Durante meses, muchos se preguntaron por qué Larian Studios decidió apartarse de una de las franquicias de rol más influyentes de la historia tras firmar uno de los juegos mejor valorados de todos los tiempos. Ahora, la respuesta empieza a ser clara: el estudio necesitaba recuperar la ilusión creativa.

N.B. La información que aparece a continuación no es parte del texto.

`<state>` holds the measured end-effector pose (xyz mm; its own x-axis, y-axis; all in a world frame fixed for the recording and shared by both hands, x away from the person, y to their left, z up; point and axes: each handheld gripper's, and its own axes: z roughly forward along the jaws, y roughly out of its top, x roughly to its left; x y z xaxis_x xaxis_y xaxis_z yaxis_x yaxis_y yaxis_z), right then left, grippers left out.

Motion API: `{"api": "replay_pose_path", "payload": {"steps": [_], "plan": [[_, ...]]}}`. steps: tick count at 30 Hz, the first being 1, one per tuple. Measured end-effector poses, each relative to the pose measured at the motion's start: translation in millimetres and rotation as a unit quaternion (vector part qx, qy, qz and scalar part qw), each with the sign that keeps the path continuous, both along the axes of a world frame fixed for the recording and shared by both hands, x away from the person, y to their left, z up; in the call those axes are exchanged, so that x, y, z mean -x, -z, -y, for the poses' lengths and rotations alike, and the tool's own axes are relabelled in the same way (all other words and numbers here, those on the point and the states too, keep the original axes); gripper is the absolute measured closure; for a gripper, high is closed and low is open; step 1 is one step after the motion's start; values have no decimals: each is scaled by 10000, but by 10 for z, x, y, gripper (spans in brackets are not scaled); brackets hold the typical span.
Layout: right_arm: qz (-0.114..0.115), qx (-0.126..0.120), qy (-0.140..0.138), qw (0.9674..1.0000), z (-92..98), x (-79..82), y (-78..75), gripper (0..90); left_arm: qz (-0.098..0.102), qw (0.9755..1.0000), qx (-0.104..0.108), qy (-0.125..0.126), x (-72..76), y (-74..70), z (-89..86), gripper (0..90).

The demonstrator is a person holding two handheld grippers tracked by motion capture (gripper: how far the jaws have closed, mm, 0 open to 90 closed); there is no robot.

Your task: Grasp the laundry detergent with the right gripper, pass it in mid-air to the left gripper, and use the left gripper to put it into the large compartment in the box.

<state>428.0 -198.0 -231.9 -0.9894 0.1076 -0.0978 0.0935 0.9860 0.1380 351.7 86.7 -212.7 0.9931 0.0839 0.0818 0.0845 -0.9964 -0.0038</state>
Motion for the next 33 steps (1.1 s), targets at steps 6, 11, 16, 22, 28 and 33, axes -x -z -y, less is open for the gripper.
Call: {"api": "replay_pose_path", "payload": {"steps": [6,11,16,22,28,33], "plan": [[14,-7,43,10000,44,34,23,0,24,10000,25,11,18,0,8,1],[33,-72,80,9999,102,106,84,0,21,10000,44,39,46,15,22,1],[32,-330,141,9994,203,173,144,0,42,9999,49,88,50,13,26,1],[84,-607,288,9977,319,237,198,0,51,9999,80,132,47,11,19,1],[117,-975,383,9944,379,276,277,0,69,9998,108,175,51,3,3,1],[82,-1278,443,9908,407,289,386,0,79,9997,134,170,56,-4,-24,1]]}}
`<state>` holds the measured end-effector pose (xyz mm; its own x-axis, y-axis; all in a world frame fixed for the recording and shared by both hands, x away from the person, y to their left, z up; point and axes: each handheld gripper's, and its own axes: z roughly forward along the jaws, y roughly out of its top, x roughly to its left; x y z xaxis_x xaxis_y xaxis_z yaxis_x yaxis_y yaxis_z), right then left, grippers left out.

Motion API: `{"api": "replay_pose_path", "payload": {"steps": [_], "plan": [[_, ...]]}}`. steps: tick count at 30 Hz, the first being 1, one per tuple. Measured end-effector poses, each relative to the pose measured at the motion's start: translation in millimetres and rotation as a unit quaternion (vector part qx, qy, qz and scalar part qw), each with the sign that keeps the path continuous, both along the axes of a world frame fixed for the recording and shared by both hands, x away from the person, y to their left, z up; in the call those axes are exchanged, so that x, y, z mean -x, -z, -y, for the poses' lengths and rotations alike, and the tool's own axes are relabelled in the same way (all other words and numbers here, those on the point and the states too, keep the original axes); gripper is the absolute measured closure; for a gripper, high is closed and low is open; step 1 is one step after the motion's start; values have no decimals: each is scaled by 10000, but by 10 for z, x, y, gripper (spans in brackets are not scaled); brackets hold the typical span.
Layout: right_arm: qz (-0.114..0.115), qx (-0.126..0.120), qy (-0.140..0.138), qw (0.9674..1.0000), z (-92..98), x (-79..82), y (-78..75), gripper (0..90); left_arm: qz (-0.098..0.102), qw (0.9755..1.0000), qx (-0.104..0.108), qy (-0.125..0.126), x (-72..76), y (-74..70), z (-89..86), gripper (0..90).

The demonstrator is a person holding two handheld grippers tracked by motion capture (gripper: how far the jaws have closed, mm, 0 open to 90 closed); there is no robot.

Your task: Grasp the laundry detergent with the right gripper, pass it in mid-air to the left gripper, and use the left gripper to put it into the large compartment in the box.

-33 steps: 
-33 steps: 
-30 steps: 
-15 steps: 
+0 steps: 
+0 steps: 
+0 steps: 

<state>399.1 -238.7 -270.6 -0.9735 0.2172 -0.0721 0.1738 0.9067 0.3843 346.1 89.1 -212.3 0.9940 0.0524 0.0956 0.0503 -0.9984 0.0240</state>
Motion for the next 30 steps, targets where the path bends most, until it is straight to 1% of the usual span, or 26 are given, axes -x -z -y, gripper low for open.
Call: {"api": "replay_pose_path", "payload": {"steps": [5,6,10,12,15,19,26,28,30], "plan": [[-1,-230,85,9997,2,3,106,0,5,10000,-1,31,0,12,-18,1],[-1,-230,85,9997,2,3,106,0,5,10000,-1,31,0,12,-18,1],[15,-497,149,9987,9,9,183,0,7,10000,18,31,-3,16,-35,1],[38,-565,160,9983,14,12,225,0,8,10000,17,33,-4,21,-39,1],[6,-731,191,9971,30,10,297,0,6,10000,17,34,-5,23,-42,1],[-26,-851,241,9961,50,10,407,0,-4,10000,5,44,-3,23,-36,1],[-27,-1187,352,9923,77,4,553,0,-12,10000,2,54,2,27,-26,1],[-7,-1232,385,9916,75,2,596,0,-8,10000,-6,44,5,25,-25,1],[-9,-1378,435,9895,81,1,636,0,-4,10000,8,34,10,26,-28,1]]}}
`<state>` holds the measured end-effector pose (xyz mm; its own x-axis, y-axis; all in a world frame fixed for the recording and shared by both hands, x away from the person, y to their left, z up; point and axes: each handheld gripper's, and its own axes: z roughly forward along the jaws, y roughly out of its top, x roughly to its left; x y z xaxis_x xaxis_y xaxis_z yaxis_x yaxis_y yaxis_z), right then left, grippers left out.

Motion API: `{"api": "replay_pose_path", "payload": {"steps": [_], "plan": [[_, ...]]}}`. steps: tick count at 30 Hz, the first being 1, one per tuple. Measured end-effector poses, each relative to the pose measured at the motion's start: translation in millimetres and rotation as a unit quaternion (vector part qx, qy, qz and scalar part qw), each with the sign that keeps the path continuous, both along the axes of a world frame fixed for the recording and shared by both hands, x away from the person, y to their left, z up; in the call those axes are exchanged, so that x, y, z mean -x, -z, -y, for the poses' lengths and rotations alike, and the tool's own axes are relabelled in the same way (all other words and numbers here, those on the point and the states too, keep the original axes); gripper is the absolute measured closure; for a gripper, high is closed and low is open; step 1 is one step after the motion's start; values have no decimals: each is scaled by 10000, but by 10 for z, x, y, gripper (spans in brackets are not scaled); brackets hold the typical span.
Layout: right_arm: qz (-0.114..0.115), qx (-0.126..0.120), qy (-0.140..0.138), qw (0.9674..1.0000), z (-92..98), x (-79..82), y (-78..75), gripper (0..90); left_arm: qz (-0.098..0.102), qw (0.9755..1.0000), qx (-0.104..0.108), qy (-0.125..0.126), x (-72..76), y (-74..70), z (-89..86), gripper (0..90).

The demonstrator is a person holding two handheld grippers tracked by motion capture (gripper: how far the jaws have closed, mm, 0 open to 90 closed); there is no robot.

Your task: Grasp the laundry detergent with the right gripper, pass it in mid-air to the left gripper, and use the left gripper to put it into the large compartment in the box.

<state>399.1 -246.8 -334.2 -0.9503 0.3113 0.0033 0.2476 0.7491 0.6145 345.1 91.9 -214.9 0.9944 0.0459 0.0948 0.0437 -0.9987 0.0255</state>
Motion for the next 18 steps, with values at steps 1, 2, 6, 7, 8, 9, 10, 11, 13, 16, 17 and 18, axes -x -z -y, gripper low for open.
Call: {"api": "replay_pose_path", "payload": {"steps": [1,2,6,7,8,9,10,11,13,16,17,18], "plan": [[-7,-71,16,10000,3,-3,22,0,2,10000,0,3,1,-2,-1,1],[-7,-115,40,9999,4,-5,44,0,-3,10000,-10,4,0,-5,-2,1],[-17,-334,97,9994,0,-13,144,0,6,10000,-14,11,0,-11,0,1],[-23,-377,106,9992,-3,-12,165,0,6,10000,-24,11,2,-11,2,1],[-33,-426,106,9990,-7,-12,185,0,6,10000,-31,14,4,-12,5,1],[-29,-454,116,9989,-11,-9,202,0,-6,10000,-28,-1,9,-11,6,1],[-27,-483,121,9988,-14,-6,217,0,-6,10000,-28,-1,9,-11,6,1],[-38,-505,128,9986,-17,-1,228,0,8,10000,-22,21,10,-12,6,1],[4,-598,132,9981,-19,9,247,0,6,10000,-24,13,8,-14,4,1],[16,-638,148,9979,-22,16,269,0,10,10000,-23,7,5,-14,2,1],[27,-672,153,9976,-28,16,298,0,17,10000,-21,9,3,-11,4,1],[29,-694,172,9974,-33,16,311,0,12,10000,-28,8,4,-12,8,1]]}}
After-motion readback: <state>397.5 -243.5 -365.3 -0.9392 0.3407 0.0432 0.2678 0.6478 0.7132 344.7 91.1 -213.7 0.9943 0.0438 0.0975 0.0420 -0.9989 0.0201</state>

Baldur’s Gate 4 existió… pero no convencía a nadie
Aunque no llegó a hacerse público en su momento, Larian estuvo trabajando en Baldur’s Gate 4 tras el lanzamiento de Baldur’s Gate 3. Sin embargo, el proyecto acabó abandonándose internamente.
No fue por presiones externas de Hasbro o Wizards of the Coast. Según ha explicado Swen Vincke, el problema era mucho más humano: el equipo estaba agotado creativamente.
Trabajar dentro del marco rígido de Dungeons & Dragons había dejado de ser estimulante. Las reglas, los sistemas y las limitaciones del universo ya no despertaban la misma pasión que años atrás.
Divinity, el refugio creativo de Larian
La solución no fue crear algo completamente nuevo, sino volver a casa. En The Game Awards 2025, Larian confirmó el regreso de Divinity, aunque no se trata de Divinity: Original Sin 3.
El nuevo proyecto apuesta por un tono más adulto, menos complaciente y con una filosofía clara: tratar al jugador con “respeto intelectual”. En palabras de Vincke, cada juego necesita su propio lenguaje creativo, y Divinity permite a Larian hablar sin intermediarios.
“No nos entusiasmaba lo que hacíamos con D&D”
En declaraciones a GamesRadar, Vincke fue especialmente sincero al explicar el punto de ruptura:
“Estamos entusiasmados con lo que estamos creando ahora. Eso ya es un paso en la dirección correcta, porque no nos entusiasmaba lo que hacíamos cuando trabajábamos con Dungeons & Dragons”.
El problema no era la calidad del universo, sino la sensación de estar repitiendo fórmulas y siguiendo reglas ajenas. Divinity, en cambio, es una IP propia donde el estudio puede experimentar, arriesgar y equivocarse sin ataduras externas.
Un estudio más grande, ambiciones mayores… y más riesgos
Larian ya no es el estudio relativamente pequeño que era antes de Baldur’s Gate 3. El éxito ha traído crecimiento, y Vincke reconoce que gestionar un equipo más grande no será sencillo.
El nuevo Divinity apunta a un desarrollo de 3 a 4 años, más corto que los seis que requirió Baldur’s Gate 3, y pasará primero por acceso anticipado en PC. Plataformas y fecha de lanzamiento, por ahora, siguen siendo un misterio.
Lo que sí parece seguro es esto: Larian ha elegido el camino que más le motiva, aunque sea menos seguro a nivel comercial. Y después de lo que lograron con Baldur’s Gate 3, pocos estudios se han ganado tanto el derecho a hacerlo.